- **Aim of the task**: Search the entries below for the string "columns" and copy the lines that hold it.

....................

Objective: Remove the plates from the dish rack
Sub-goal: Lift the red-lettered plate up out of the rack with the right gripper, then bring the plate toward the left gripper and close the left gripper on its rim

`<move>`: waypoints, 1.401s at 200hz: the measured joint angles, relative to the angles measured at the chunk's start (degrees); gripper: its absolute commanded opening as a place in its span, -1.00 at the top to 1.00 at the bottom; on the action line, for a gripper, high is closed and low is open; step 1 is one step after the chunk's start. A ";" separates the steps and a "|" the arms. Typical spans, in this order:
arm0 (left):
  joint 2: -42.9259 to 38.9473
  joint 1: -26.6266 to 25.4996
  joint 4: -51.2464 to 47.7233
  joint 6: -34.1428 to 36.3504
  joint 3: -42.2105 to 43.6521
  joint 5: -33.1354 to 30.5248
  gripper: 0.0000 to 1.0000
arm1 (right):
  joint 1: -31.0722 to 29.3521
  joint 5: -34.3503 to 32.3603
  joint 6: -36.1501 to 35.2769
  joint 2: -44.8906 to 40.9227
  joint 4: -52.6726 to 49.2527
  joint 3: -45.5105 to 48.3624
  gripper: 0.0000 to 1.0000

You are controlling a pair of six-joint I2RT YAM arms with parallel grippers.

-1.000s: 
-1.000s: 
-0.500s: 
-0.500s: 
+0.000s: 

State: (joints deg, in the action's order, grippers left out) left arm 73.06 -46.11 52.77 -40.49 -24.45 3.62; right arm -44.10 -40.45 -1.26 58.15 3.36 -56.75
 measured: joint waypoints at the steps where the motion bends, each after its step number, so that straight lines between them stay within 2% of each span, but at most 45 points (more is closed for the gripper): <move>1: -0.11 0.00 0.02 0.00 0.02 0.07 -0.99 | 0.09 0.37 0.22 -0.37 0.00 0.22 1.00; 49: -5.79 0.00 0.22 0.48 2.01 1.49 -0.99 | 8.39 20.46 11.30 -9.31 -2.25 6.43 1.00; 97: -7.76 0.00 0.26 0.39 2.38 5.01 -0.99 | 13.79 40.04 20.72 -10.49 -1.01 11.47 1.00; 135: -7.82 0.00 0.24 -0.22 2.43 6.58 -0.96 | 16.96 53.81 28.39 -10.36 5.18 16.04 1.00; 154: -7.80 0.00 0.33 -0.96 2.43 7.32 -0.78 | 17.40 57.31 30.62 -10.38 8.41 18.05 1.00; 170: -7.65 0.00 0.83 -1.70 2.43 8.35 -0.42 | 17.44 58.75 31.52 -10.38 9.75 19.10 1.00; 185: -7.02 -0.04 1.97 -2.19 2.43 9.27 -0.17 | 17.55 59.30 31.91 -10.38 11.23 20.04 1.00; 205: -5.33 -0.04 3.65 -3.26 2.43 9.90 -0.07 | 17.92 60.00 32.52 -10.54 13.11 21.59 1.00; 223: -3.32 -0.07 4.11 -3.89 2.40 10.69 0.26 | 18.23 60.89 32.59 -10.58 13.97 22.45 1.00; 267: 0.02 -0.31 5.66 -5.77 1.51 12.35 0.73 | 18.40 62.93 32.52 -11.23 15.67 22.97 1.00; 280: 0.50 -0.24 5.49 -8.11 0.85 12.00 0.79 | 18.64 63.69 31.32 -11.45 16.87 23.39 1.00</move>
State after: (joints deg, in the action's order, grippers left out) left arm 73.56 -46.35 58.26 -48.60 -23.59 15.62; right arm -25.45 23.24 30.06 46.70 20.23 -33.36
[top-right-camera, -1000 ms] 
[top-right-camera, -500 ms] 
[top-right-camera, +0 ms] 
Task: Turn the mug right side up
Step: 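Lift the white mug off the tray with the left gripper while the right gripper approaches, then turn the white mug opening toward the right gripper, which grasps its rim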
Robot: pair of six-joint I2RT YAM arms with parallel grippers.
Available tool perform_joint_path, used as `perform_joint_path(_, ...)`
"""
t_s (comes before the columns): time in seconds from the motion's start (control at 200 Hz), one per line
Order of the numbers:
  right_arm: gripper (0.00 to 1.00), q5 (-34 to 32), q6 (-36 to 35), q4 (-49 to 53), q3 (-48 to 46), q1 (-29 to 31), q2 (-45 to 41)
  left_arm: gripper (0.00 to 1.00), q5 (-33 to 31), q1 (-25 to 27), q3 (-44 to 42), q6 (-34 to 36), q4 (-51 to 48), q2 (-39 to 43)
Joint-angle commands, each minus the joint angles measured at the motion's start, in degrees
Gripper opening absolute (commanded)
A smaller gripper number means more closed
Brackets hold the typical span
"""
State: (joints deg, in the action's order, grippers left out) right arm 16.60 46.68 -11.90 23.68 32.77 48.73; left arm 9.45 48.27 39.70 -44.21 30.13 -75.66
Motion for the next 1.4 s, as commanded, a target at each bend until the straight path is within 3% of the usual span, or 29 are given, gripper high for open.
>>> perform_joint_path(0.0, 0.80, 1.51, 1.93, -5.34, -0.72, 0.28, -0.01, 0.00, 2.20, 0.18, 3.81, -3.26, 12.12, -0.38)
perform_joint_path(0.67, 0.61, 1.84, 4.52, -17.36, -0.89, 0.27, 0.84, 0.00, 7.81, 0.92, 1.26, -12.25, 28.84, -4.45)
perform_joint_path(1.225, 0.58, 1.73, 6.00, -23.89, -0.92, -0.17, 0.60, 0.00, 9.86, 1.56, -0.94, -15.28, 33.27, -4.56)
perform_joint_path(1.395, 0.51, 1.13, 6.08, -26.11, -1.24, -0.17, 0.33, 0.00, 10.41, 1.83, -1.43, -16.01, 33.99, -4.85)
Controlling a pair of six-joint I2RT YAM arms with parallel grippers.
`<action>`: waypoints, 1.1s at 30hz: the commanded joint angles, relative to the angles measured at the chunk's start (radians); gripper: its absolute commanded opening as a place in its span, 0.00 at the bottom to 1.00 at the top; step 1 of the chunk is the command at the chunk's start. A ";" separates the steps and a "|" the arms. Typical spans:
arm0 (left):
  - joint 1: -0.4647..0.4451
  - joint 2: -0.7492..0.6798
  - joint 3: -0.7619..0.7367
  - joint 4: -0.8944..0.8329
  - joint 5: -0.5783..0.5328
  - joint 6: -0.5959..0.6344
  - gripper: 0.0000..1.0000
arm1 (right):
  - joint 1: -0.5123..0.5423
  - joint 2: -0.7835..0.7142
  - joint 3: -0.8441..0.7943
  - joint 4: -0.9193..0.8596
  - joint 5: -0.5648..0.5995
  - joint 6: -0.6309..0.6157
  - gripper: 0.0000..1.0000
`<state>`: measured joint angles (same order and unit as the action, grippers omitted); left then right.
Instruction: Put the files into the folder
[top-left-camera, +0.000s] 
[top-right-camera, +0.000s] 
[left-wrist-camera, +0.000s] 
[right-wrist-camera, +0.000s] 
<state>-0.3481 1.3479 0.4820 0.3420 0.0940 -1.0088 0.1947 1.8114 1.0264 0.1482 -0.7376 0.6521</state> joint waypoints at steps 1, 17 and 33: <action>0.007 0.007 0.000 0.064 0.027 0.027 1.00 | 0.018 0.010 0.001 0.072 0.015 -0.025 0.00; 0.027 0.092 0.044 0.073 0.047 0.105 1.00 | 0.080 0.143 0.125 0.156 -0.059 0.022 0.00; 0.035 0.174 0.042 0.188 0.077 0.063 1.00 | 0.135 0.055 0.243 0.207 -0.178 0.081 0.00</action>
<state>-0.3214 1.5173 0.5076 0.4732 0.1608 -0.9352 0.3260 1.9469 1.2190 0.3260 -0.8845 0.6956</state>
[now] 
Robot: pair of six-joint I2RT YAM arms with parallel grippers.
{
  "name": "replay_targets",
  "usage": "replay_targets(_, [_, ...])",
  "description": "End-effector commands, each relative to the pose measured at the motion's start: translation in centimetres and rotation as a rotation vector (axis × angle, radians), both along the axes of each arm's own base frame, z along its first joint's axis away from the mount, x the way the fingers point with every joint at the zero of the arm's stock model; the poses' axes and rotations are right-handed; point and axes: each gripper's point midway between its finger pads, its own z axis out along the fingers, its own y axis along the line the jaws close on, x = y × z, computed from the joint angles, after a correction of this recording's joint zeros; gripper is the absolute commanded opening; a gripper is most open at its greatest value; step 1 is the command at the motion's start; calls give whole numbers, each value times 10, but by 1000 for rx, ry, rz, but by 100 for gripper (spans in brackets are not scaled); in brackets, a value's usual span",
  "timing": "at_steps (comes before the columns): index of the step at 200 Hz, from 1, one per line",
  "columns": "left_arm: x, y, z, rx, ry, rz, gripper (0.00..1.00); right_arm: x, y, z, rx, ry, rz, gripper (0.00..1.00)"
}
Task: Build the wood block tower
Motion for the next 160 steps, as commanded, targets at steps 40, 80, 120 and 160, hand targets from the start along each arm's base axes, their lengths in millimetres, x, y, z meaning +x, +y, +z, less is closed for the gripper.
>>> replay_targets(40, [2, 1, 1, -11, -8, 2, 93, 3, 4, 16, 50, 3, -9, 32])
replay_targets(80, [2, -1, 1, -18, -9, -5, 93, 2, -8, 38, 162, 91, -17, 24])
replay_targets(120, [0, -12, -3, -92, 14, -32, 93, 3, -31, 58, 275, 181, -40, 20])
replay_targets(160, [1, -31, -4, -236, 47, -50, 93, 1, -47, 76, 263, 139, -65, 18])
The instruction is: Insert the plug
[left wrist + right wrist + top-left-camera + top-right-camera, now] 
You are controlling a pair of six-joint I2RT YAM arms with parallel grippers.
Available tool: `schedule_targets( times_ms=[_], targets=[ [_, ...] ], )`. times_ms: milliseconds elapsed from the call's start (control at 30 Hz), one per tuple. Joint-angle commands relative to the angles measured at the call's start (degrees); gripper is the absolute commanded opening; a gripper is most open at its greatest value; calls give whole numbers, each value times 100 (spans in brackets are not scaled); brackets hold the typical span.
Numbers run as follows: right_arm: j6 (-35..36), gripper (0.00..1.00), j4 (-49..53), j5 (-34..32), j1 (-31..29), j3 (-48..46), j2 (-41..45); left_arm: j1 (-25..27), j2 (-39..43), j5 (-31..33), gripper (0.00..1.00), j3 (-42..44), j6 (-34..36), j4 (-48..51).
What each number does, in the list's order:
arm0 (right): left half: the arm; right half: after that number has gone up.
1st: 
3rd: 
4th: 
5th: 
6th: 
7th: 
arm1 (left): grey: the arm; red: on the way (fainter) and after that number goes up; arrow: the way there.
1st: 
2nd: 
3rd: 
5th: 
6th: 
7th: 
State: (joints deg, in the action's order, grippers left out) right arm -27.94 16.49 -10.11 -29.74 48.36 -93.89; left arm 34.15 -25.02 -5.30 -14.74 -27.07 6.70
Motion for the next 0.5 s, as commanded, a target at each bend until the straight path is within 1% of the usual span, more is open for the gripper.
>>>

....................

- **Response**:
t_s (comes before the columns): time in seconds from the motion's start (control at 200 Hz), one per line
  "timing": "at_steps (comes before the columns): index of the step at 200 Hz, from 1, one per line",
  "columns": "left_arm: x, y, z, rx, ry, rz, gripper (0.00..1.00); right_arm: x, y, z, rx, ry, rz, gripper (0.00..1.00)"

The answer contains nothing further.